§ Task prompt: Given the records below, the lines starting at the line with "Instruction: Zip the" and ending at the line with "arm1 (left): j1" should be output exactly, both end lines kept and pictures left out.

§ Supplied data:
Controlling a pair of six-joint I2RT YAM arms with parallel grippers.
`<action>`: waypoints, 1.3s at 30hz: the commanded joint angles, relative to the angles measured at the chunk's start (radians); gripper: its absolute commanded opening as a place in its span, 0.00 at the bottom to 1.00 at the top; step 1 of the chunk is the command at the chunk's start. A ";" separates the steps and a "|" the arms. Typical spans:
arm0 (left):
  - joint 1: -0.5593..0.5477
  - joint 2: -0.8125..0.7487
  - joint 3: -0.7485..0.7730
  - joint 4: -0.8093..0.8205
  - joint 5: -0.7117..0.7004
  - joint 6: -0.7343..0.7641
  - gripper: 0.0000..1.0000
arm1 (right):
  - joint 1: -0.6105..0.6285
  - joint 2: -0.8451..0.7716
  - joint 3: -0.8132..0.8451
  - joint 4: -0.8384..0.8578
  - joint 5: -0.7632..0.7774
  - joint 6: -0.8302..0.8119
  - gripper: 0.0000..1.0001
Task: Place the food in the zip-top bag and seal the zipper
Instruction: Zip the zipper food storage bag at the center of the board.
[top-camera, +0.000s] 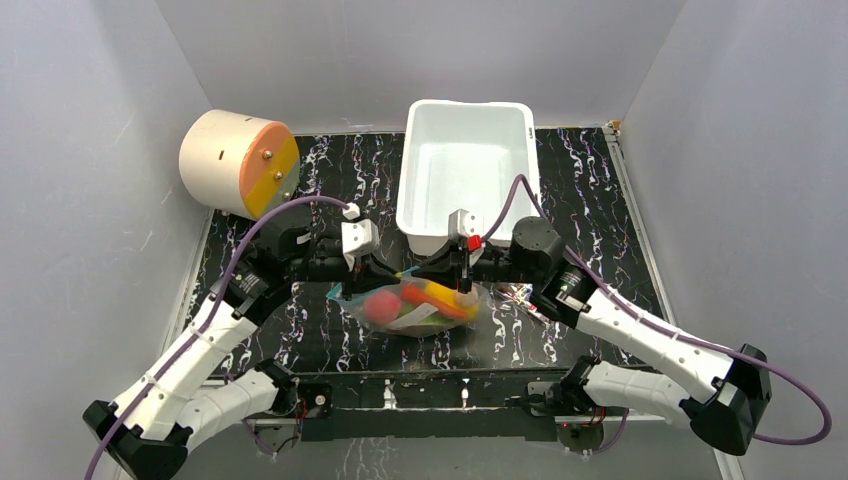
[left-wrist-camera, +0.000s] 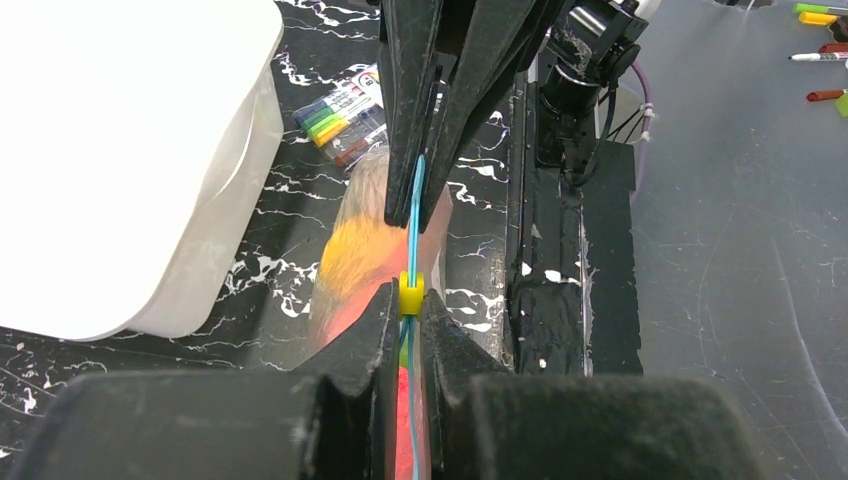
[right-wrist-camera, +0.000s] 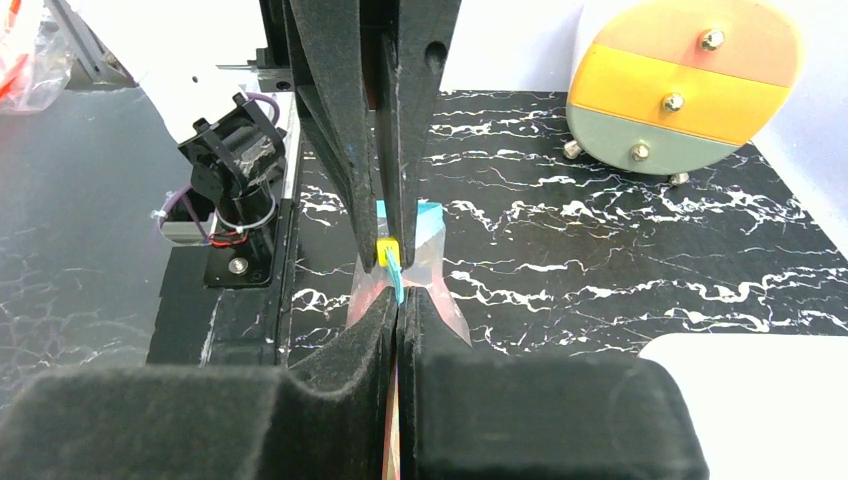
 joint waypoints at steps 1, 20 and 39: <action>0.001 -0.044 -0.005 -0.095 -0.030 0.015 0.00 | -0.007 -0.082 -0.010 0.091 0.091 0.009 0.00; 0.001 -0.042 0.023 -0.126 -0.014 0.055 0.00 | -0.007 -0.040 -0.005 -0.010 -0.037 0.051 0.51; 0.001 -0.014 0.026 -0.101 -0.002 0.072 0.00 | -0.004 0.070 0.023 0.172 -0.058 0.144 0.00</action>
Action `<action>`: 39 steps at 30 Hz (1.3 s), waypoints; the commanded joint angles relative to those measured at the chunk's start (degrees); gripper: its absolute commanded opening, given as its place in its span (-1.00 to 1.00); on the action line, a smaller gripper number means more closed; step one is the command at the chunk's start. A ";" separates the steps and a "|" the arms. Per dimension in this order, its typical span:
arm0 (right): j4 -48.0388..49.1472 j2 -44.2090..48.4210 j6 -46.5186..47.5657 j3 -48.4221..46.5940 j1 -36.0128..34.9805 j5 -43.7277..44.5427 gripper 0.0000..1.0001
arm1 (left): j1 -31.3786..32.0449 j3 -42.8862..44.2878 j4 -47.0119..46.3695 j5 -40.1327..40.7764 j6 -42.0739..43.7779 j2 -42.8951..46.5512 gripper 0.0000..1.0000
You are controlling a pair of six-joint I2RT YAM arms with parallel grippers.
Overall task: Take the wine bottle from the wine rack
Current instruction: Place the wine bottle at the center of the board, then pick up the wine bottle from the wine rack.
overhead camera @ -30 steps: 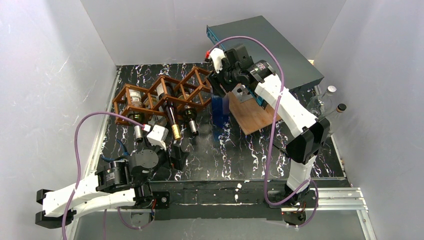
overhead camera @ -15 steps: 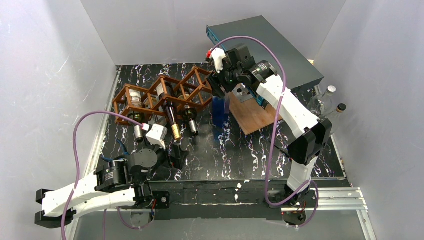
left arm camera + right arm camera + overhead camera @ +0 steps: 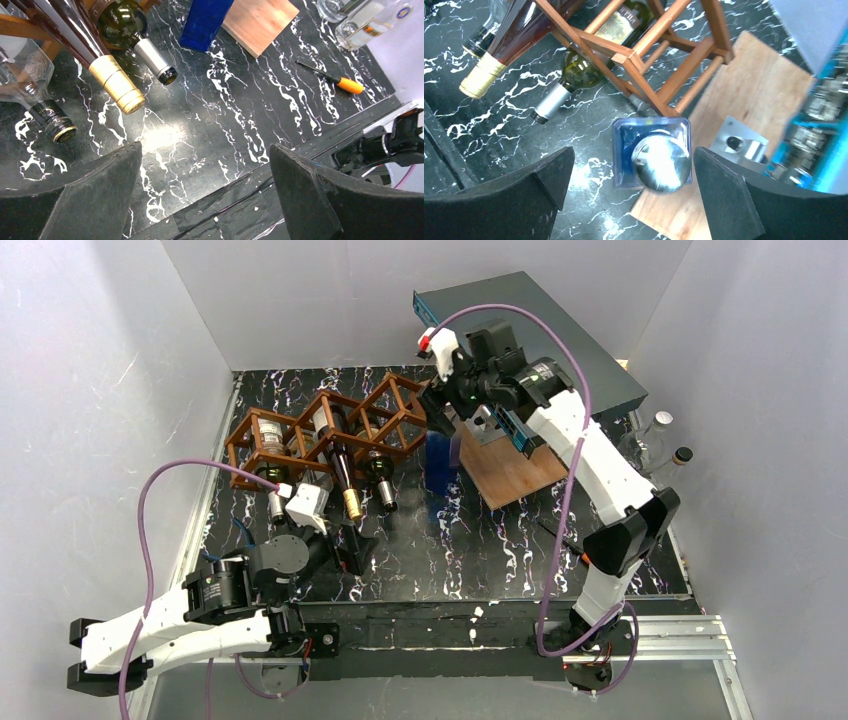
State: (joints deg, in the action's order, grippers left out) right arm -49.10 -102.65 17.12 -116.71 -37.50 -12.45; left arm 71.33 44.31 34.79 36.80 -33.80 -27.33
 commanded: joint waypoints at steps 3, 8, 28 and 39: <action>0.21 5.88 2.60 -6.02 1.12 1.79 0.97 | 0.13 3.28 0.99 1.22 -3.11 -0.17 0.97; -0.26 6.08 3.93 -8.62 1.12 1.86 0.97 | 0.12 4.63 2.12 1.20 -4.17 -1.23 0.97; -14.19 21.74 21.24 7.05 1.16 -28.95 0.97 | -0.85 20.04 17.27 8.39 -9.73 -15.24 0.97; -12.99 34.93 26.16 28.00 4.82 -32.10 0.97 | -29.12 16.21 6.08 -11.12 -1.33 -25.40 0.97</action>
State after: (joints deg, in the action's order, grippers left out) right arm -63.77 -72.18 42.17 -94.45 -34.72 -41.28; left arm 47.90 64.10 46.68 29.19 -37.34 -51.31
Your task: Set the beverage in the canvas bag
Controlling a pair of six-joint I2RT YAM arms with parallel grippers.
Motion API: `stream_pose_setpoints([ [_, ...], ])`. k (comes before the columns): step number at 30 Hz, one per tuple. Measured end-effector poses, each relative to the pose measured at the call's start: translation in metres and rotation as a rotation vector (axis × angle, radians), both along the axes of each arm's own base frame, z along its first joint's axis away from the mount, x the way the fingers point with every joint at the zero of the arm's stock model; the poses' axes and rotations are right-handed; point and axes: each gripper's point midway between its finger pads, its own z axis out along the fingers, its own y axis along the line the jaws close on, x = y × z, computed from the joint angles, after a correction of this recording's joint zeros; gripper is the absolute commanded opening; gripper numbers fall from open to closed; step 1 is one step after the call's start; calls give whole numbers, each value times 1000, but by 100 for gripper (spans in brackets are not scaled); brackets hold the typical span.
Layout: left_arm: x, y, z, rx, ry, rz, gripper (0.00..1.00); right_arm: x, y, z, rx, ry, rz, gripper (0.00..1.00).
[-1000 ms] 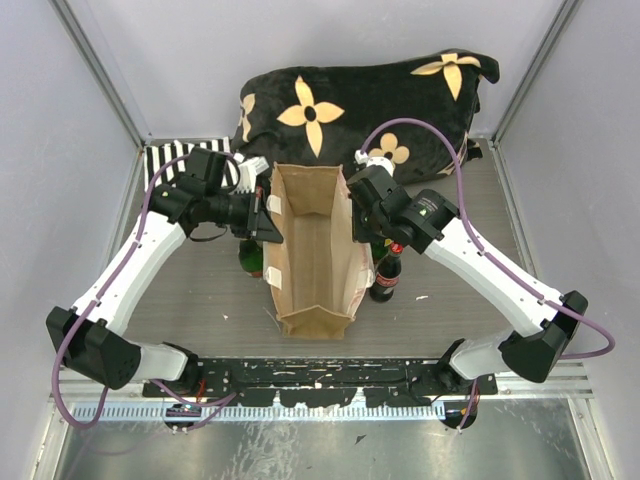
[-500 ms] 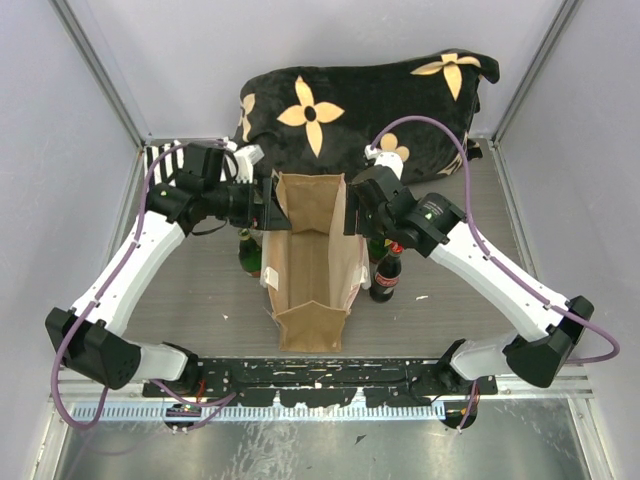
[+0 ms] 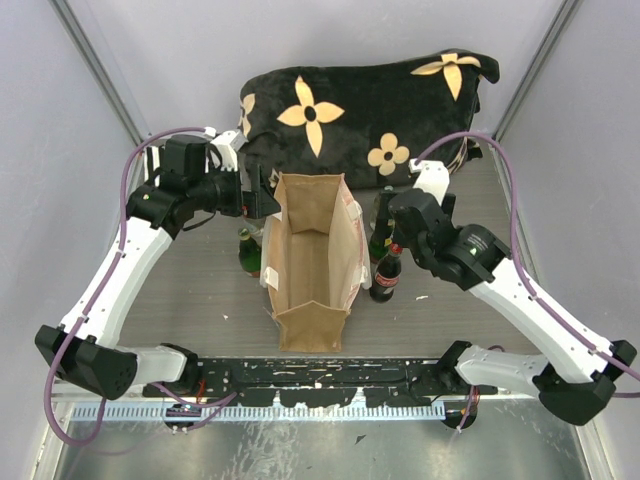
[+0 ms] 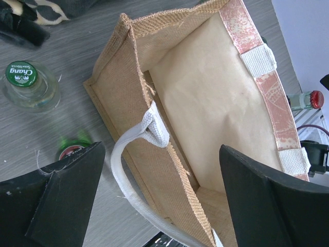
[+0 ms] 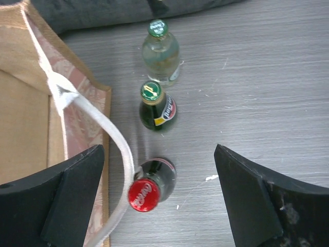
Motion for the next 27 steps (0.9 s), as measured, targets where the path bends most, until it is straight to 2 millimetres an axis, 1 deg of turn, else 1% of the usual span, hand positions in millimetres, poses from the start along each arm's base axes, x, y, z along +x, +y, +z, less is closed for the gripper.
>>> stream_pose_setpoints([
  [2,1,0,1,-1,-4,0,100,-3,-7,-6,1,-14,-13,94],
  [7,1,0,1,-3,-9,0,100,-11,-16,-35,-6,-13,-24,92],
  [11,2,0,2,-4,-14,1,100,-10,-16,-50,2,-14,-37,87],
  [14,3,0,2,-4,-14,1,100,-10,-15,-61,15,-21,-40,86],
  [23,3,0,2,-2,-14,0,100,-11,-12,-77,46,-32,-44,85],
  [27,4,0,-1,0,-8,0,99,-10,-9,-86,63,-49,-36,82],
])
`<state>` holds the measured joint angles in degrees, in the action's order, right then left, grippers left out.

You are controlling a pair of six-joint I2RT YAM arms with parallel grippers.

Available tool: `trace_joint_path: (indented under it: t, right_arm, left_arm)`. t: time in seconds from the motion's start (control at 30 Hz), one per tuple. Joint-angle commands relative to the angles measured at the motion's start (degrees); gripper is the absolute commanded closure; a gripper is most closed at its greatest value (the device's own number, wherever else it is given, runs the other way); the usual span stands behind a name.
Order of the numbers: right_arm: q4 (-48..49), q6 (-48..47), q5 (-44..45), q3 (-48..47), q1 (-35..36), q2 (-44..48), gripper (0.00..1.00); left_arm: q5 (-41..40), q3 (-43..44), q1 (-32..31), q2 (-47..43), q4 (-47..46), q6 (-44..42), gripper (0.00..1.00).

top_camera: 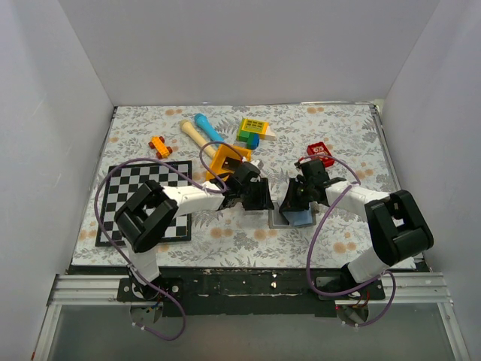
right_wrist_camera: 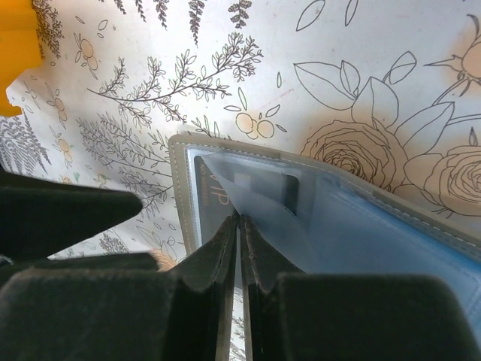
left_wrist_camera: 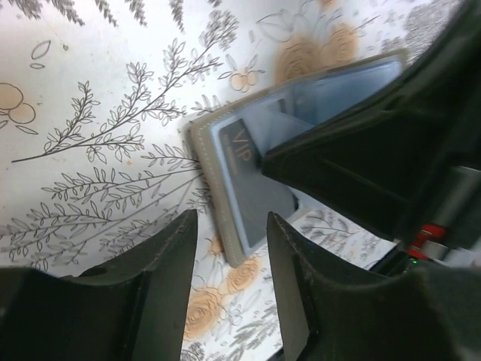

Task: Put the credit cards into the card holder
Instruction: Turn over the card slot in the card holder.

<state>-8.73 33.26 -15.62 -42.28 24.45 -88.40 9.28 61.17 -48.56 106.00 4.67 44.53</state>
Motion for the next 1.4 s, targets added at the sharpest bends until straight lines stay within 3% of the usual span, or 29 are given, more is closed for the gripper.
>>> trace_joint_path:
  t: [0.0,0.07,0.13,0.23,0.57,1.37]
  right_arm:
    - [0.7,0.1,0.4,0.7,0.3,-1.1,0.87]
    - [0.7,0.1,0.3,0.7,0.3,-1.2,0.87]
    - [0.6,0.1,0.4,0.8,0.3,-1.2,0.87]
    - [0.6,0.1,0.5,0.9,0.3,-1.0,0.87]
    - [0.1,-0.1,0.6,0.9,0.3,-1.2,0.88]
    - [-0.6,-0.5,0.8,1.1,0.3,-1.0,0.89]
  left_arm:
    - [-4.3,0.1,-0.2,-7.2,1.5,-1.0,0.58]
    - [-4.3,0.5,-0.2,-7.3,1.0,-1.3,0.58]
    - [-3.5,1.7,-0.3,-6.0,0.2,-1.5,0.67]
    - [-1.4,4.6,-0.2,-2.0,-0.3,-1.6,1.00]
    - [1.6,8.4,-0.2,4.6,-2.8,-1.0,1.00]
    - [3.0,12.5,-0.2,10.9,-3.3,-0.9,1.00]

§ Your solution:
Instruction: Zip the zipper food storage bag at the center of the board.
[top-camera, +0.000s] 
[left-wrist-camera, +0.000s] 
[right-wrist-camera, +0.000s] 
 joint waypoints at steps 1, 20 and 39: <action>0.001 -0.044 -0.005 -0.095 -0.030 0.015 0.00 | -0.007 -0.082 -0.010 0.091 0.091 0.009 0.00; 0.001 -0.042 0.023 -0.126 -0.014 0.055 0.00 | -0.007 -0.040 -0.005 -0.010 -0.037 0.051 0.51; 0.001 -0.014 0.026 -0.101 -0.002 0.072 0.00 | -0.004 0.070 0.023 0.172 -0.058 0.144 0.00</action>
Action `<action>`: 39 steps at 30 Hz (1.3 s), waypoints; the commanded joint angles relative to those measured at the chunk's start (degrees); gripper: its absolute commanded opening, given as its place in its span (-1.00 to 1.00); on the action line, a smaller gripper number means more closed; step one is the command at the chunk's start. A ";" separates the steps and a "|" the arms. Per dimension in this order, its typical span:
arm0 (right): j4 -48.0388..49.1472 j2 -44.2090..48.4210 j6 -46.5186..47.5657 j3 -48.4221..46.5940 j1 -36.0128..34.9805 j5 -43.7277..44.5427 gripper 0.0000..1.0001
arm1 (left): j1 -31.3786..32.0449 j3 -42.8862..44.2878 j4 -47.0119..46.3695 j5 -40.1327..40.7764 j6 -42.0739..43.7779 j2 -42.8951..46.5512 gripper 0.0000..1.0000

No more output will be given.